Thank you so much for sharing. I will continue to pray for you! I don't know your brother's story, nor do I know what it is like to lose someone close to me, but I do know that Satan will get to us with any lie he can! You are not alone my friend! 1st Peter 5:8-10, not only warns us of attacks from the devil, but encourages us to stand firm in our faith, and that others are also going through the same struggles. This reminds me that I am not alone-even though Satan tries to convince me that I am! Please let me know if there is anyway I can help.

Unknown said...

You go right ahead and unpack it all, friend! I'm lifting you up and will look forward to reading about your journey. I'm here for you if you want to chat.
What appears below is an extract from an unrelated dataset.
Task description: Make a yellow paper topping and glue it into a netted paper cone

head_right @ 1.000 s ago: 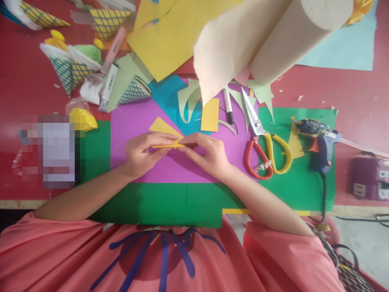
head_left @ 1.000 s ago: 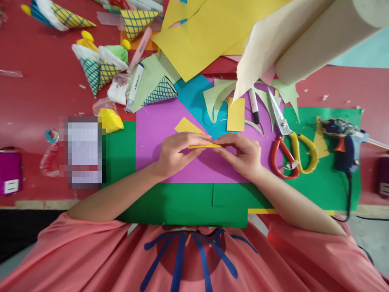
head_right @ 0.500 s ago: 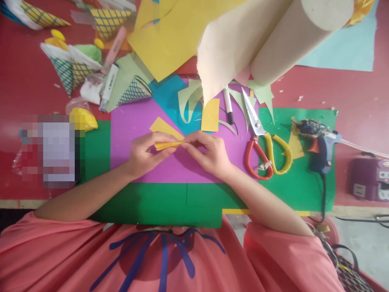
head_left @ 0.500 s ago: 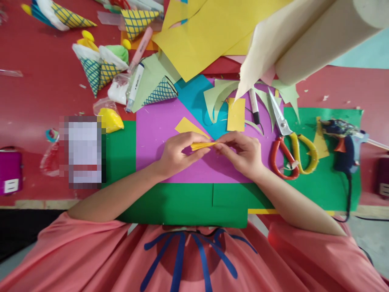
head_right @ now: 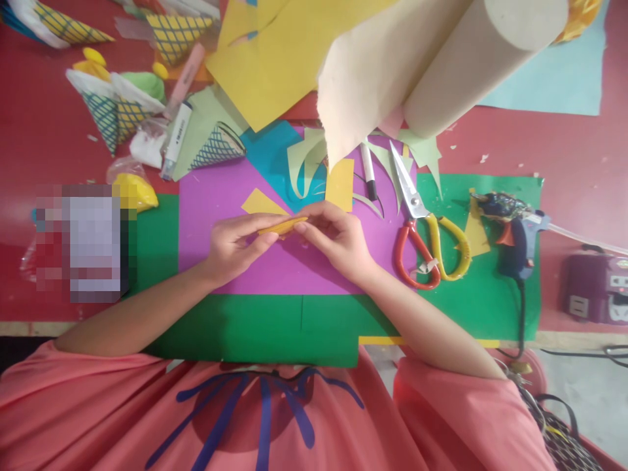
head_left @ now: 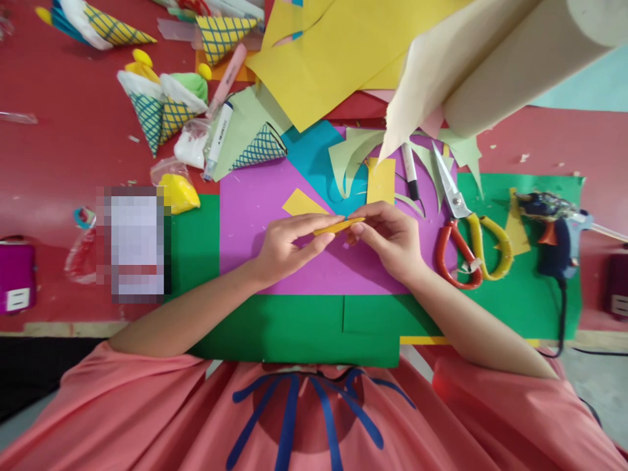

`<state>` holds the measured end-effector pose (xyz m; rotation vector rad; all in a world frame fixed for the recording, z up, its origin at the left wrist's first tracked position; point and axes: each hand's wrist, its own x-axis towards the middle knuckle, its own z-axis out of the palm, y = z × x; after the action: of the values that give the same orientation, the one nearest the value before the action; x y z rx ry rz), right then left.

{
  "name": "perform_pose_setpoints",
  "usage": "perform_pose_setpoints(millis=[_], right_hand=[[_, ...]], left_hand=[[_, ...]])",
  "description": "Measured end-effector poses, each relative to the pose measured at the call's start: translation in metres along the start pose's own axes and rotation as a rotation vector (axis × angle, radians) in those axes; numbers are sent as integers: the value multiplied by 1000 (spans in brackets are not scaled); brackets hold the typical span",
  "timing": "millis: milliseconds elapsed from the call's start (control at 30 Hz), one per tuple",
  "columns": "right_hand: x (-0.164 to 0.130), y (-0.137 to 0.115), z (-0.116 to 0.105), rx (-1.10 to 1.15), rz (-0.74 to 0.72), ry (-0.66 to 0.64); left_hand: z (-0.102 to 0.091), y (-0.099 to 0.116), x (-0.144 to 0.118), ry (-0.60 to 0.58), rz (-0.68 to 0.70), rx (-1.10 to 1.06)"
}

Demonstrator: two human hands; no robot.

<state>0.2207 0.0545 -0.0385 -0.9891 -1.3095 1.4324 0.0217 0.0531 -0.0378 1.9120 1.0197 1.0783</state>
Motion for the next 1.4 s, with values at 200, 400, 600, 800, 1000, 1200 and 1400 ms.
perform_pose_setpoints(millis=[200,400,600,800,1000,1200,1400], right_hand=[[-2,0,0,-192,-2,-19],[-1,-7,2,-61,124,-36],[1,-4,5,9,161,-83],[-3,1,7,-91,44,-31],[-5,2,5,-118,12,-5],[-1,-3,5,-28,176,-156],[-4,-4,5,-257,150,-238]], left_hand=[[1,-2,-2,-72,-90,22],[3,-4,-4,-38,-64,-60],[4,-6,-6,-20,-167,-70],[3,-1,-2,-69,-200,-102],[4,-2,0,-33,-204,-141],[3,-5,-1,-24,-84,25],[4,-2,-2,12,41,62]])
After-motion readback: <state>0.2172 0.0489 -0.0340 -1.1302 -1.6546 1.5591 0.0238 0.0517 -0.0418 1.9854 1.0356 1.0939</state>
XOXO

Hillcrest Cottage said...

Wow...I have enjoyed reading this post.I was able to imagine your grief and struggles and my heart goes out to you.
With the wisdom and perspective that comes with living on this spinning ball of dirt, I am also able to proclaim that you *will* make it through because Jesus will hold tightly onto you when your grip is weak.
I picture myself at the top of a mountain watching you climb upward, knowing fully how hard the climb is...because I had to climb up myself in order to be where I am. We need people with perspective to yell at us,"Keep on going! Just a little bit further!"
But the strange thing is...life is full of mountains...and I can never predict when *I* will be the struggler straining to hear the distant voice of someone who will encourage *me*!